Company adjuster, independent adjuster, and public adjuster — defined.

Company adjuster

Works for insurer
  • Salaried employee of your insurance company
  • Handles claims directly for their employer
  • Has financial incentive to minimize claim payouts
  • Licensed under FL Stat. §626.112
  • Most common on smaller or lower-complexity claims

Independent adjuster

Works for insurer
  • Licensed contractor hired by insurers for specific claims
  • Not a company employee — paid per assignment
  • Common after major storms when insurer staff are overwhelmed
  • Licensed under FL Stat. §626.112
  • Works for the insurer's interests, not the policyholder's

Public adjuster

Works for you
  • Licensed under FL Stat. §626.854 by the FL DFS
  • Cannot be employed by or have an interest in an insurer
  • Owes a fiduciary duty to the policyholder
  • Paid a percentage of the final settlement (capped by FL law)
  • Represents the property owner in scope and valuation negotiations

Florida law on PA fees

Florida caps public adjuster fees. Know the limits before you sign.

Florida is one of the few states with statutory PA fee caps specifically designed to protect policyholders after disaster events. The caps are codified in the same section that defines PA licensing requirements.

10%

During a declared state of emergency

When the Florida governor issues a state of emergency (e.g., a named hurricane), PA fees are capped at 10% of the final claim settlement for losses related to the emergency event. The emergency cap applies to new contracts signed after the declaration — not to pre-existing PA engagements.

20%

All other claims

For non-emergency property claims — pipe bursts, non-named-storm flooding, fire, or theft — the statutory cap is 20% of the final settlement. A PA cannot lawfully charge more than this ceiling regardless of the engagement agreement. If a PA quotes more than 20%, report them to FL DFS.

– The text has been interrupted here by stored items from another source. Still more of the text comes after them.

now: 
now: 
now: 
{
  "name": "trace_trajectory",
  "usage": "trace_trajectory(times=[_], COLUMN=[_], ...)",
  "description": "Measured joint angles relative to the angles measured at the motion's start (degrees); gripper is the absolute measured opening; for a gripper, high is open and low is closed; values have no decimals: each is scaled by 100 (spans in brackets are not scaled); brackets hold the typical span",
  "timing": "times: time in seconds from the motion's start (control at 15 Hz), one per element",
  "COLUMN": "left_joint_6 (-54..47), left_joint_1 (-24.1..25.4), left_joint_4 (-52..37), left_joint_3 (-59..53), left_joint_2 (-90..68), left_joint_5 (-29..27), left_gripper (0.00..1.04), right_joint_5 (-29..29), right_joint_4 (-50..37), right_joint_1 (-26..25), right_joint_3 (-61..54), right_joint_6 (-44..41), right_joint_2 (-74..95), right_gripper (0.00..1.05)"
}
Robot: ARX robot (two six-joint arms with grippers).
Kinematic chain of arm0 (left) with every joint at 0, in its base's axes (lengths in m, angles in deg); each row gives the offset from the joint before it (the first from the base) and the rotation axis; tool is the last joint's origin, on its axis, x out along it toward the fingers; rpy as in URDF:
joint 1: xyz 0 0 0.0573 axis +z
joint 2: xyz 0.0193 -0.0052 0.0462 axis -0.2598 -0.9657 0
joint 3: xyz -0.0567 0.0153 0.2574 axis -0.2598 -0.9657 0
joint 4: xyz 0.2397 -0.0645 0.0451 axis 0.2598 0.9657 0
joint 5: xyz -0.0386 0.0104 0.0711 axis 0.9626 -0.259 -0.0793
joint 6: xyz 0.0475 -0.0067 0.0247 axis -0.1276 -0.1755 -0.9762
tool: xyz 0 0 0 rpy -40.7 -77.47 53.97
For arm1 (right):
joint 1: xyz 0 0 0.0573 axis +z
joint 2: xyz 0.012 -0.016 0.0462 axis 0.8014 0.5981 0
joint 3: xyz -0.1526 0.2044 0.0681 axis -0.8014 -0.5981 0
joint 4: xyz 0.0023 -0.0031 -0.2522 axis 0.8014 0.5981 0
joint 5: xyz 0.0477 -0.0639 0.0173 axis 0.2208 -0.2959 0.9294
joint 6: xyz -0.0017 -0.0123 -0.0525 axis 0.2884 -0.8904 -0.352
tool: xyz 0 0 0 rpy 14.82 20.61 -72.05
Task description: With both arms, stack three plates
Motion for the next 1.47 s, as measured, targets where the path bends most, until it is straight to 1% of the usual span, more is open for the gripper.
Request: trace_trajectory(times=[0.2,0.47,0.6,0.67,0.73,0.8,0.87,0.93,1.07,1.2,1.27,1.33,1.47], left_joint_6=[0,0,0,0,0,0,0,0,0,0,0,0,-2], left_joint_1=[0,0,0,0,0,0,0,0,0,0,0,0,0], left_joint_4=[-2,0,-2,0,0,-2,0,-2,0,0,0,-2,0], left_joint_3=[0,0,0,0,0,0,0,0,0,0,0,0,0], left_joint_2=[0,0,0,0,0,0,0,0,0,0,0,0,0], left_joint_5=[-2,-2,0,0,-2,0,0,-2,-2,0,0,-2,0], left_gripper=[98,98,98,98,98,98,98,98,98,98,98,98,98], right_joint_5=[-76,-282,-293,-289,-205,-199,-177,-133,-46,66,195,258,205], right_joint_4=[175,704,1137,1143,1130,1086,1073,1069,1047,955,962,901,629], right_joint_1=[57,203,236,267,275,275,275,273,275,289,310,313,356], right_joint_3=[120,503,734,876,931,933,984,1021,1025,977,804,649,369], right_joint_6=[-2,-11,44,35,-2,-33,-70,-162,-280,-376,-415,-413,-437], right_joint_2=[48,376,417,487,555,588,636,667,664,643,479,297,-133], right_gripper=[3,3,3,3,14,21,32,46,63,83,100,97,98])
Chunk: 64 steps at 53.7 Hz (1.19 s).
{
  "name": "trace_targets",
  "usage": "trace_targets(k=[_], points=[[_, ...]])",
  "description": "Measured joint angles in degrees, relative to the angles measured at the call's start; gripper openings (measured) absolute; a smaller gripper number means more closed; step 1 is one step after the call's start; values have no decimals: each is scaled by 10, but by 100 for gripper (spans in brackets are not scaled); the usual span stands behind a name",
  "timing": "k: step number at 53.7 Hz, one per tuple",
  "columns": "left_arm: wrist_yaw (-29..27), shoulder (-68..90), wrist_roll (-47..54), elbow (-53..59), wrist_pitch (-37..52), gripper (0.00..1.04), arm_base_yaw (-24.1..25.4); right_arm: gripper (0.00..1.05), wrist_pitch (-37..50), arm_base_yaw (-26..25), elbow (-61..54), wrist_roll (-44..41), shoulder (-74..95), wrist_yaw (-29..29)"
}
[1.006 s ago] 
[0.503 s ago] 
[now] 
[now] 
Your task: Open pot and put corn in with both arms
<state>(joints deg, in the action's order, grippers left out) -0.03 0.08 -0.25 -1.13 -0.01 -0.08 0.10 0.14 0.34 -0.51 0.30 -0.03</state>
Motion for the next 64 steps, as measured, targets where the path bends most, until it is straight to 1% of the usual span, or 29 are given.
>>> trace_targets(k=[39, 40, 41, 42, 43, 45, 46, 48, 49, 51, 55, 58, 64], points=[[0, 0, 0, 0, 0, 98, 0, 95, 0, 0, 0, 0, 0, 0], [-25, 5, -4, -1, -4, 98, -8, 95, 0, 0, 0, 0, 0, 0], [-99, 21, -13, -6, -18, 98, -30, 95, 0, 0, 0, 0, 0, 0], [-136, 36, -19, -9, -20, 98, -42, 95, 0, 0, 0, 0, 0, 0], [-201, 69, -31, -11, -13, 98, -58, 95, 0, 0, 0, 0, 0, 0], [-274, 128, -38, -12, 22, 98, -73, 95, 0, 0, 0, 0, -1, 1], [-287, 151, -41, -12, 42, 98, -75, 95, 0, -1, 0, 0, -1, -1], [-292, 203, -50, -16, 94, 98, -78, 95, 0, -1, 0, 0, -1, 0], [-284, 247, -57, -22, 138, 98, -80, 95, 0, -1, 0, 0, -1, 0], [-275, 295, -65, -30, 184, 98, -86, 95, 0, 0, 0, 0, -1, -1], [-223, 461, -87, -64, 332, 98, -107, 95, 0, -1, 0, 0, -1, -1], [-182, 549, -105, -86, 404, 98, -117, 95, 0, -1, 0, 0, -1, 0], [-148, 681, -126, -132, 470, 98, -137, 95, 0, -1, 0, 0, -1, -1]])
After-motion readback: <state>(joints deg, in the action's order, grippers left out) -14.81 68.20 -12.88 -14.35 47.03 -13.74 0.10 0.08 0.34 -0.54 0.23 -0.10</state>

Require a written contract. FL law requires PA contracts to be in writing, include the fee percentage, describe the services to be provided, and allow for a 3-business-day cancellation period (FL Stat. §626.8796). Never agree to a PA fee verbally or sign a contract on the day of a disaster.

How restoration work connects

How your restoration contractor's documentation supports the adjuster's work.

Whether you use a public adjuster or negotiate directly with the insurer, the quality of the restoration contractor's documentation determines how defensible the claim scope is.

What the PA uses from your contractor

  • Moisture mapping baseline readings to justify scope of drywall/flooring removal
  • Thermal imaging showing concealed water migration not visible to the naked eye
  • Water category classification (clean, gray, or black) that determines required remediation protocol
  • Day-by-day drying logs as evidence that equipment was placed and running as billed
  • Material removal inventory as a line-by-line basis for the estimate

What the company adjuster cannot dispute

  • Timestamped photos from the day of loss — establishes what damage existed pre-mitigation
  • IICRC S500 psychrometric calculations justifying the dehumidifier and air mover count
  • Independent clearance test results showing remediation was complete before rebuild
  • Written scope from licensed mold assessor (FL Ch. 468) if mold was found — required by most FL insurers
  • Permit documentation for work over the Miami-Dade or other county permit threshold

Decision guide

Six signs a public adjuster may be worth the fee.

PAs cost 10–20% of the settlement. That makes sense when the underpayment gap is large enough that the net result — even after the PA fee — exceeds what you would have received without one. These are the indicators that the gap is likely to exist.

  • The initial claim settlement is significantly lower than independent contractor estimates.

  • The insurer's adjuster spent fewer than two hours on-site and did not open walls or test moisture levels.

  • Your claim involves a large commercial property, multi-unit building, or high-value residential loss where the scope is complex.

  • The insurer has denied portions of your claim — especially line items your contractor documented as necessary.

  • You have received a partial payment that does not cover the cost to restore the property to pre-loss condition.

  • The insurer is slow to respond: Florida law requires an insurer to acknowledge your claim within 14 days and to pay or deny within 90 days (FL Stat. §627.70131).

FAQ

Florida public adjusters — common questions.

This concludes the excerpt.